» TASK INPUT
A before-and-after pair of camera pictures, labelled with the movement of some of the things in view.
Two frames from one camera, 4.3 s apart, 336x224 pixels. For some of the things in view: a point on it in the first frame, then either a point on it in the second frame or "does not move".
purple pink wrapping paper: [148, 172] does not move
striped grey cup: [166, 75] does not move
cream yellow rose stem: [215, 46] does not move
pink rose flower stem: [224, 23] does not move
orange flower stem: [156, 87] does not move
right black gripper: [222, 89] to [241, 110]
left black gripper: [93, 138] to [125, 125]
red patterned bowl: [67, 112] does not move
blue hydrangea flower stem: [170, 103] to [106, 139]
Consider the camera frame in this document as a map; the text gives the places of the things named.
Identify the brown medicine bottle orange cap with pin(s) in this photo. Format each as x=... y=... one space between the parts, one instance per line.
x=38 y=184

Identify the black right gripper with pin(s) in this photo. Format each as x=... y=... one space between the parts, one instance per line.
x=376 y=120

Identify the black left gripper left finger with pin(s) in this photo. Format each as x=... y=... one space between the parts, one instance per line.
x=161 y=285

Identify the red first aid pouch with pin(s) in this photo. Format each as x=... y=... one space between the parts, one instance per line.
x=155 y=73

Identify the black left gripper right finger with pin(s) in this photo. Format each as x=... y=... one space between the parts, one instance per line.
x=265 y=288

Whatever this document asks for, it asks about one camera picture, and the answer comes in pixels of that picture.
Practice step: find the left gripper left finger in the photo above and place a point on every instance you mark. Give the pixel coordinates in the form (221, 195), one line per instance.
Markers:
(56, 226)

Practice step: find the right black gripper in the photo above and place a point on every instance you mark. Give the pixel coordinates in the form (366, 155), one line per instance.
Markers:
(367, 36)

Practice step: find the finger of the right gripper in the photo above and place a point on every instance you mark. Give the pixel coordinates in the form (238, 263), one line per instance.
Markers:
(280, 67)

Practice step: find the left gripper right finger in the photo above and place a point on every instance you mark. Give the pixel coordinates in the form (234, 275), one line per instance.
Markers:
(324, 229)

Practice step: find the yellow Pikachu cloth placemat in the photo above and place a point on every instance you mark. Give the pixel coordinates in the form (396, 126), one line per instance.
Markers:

» WHAT TO WORK ON
In the listing, find each line with the string "some" and copy it.

» TASK SOLUTION
A before-and-after pair of camera pictures, labelled with the movement of some of the things in view.
Two frames from one camera, 4.3 s apart, 336x224 pixels. For some of the things in view: a point on it in the first frame, then either a point on it in the second frame or "does not move".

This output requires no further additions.